- **Task goal**: Find each line below where the word "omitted" occurs, and copy it.

- **Raw data**:

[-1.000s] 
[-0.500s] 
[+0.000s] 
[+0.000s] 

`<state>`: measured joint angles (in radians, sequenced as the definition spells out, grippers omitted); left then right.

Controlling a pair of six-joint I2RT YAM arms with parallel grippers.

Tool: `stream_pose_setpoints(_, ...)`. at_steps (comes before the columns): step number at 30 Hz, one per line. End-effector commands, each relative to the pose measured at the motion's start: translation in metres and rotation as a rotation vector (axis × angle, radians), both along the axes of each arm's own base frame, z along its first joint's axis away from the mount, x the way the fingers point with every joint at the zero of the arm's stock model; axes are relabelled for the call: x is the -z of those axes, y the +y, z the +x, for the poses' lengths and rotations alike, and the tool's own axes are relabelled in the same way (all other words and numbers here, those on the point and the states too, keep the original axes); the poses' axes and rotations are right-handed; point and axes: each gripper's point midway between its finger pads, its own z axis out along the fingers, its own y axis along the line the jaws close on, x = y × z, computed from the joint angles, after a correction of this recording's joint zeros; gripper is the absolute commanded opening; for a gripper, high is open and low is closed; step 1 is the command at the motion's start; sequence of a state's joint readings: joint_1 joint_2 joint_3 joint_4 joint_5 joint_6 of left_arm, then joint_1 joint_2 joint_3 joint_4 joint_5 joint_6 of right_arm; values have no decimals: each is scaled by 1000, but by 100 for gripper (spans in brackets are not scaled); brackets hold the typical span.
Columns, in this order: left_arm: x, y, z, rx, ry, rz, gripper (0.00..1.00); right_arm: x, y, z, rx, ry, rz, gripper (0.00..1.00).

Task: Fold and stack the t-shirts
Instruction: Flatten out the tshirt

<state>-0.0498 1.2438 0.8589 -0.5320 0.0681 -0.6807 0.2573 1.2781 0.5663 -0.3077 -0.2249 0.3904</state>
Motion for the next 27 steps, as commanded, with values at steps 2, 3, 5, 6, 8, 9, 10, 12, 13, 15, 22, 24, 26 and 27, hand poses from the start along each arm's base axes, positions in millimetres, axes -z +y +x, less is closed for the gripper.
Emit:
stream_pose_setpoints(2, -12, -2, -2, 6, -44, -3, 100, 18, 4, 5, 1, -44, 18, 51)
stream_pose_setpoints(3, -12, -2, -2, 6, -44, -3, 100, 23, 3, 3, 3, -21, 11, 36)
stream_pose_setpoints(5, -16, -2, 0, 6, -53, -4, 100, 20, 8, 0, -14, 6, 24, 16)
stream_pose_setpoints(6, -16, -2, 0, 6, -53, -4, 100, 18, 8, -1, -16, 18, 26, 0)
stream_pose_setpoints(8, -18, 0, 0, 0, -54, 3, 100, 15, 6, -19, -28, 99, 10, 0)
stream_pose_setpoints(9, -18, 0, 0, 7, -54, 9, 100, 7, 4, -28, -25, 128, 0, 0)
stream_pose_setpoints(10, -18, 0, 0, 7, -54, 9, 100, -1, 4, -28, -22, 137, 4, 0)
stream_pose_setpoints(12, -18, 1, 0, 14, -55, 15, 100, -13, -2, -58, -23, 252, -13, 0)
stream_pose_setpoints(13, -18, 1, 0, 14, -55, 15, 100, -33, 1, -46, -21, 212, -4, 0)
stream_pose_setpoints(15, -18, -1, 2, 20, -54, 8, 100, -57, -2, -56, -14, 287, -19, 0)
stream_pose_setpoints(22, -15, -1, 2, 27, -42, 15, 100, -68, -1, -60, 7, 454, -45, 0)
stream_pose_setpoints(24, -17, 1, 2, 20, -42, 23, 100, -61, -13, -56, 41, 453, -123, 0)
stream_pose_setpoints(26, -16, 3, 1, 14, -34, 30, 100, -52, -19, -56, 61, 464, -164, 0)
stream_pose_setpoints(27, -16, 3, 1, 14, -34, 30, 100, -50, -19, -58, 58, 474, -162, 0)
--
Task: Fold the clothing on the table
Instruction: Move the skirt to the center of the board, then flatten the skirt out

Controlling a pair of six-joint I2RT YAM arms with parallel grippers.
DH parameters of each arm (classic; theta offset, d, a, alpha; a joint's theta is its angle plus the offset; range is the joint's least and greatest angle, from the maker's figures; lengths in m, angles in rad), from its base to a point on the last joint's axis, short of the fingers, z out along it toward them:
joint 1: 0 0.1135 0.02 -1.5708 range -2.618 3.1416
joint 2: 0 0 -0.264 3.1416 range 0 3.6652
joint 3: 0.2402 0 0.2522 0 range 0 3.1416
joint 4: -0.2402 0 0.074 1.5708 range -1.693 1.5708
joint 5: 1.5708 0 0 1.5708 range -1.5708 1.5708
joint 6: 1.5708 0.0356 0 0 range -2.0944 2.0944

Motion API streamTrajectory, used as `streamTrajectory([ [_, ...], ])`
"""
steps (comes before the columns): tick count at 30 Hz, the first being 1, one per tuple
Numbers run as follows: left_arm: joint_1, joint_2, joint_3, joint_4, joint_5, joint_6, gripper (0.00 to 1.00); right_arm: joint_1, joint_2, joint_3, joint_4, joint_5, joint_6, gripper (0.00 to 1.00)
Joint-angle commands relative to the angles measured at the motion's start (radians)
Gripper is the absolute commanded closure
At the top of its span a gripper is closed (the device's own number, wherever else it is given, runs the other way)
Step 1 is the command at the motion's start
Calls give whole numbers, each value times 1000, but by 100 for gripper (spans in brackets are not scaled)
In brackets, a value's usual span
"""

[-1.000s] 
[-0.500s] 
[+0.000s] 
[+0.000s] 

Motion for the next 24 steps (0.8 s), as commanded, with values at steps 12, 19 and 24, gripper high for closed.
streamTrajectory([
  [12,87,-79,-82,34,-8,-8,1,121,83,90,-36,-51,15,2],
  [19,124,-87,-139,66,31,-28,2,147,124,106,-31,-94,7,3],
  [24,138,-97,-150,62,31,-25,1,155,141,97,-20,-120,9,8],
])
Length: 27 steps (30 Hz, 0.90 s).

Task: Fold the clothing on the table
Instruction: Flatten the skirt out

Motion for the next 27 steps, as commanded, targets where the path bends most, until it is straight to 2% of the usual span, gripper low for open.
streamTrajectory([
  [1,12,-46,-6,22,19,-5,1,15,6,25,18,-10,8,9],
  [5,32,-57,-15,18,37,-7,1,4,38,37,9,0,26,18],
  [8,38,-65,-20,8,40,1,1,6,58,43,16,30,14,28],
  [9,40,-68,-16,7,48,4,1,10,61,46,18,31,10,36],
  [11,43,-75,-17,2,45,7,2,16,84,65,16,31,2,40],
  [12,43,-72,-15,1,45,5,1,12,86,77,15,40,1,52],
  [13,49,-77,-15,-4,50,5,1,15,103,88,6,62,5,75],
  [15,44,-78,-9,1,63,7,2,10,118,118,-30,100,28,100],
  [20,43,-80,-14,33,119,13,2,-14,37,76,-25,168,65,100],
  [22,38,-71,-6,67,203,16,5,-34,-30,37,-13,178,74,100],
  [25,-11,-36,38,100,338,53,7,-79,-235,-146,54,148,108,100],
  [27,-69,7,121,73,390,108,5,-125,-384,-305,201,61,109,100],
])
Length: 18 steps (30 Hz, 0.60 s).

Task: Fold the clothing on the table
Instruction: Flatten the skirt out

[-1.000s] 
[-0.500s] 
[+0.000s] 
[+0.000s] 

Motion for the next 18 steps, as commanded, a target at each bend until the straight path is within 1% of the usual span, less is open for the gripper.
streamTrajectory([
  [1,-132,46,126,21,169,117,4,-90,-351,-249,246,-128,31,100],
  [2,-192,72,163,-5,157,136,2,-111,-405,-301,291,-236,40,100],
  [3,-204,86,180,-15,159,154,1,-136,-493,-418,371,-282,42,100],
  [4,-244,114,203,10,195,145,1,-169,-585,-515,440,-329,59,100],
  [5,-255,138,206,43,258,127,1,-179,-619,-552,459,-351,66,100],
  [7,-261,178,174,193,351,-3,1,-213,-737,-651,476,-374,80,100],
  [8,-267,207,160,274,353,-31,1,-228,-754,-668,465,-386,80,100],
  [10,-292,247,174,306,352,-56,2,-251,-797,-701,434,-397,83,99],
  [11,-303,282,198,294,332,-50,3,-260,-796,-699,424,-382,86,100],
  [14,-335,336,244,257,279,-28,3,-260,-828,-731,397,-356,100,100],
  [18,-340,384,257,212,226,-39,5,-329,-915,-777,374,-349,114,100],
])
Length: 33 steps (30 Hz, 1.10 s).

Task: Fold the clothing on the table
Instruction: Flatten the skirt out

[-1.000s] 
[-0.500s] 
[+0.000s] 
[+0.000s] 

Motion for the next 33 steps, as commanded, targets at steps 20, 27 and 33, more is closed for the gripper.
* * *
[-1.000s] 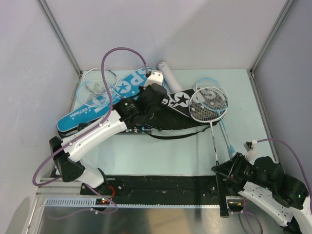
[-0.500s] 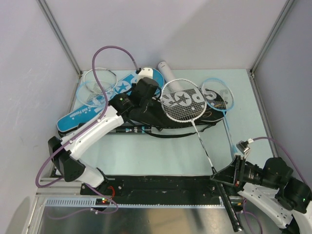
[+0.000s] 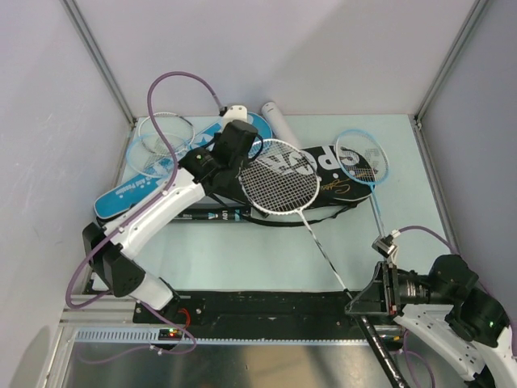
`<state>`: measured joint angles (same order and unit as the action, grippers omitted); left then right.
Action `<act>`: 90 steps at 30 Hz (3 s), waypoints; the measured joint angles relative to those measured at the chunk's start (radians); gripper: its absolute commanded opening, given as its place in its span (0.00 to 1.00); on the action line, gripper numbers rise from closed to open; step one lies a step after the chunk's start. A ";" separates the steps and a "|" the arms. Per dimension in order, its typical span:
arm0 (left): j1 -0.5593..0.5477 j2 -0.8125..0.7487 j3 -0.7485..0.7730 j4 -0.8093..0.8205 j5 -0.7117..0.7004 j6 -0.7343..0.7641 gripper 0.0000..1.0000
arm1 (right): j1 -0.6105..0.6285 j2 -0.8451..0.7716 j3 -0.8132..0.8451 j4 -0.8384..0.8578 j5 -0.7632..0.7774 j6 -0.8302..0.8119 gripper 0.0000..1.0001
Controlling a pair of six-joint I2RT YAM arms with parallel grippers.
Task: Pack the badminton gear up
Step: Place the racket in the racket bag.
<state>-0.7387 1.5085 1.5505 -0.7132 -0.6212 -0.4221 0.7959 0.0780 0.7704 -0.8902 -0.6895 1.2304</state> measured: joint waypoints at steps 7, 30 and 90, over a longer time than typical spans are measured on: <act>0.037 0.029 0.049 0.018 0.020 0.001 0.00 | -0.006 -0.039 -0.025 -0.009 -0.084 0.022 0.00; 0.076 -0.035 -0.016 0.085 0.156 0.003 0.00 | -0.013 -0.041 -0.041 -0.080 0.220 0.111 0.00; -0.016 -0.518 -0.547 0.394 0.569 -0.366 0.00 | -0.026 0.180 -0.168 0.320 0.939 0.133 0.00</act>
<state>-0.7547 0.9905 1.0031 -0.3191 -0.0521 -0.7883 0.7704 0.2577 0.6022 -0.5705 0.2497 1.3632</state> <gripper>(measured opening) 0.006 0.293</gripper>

- **Result for this exercise**:
`<state>`: measured joint angles (in radians, sequenced as the definition spells out, grippers omitted); left then right.
`<state>`: measured joint angles (same order and unit as the action, grippers omitted); left then right.

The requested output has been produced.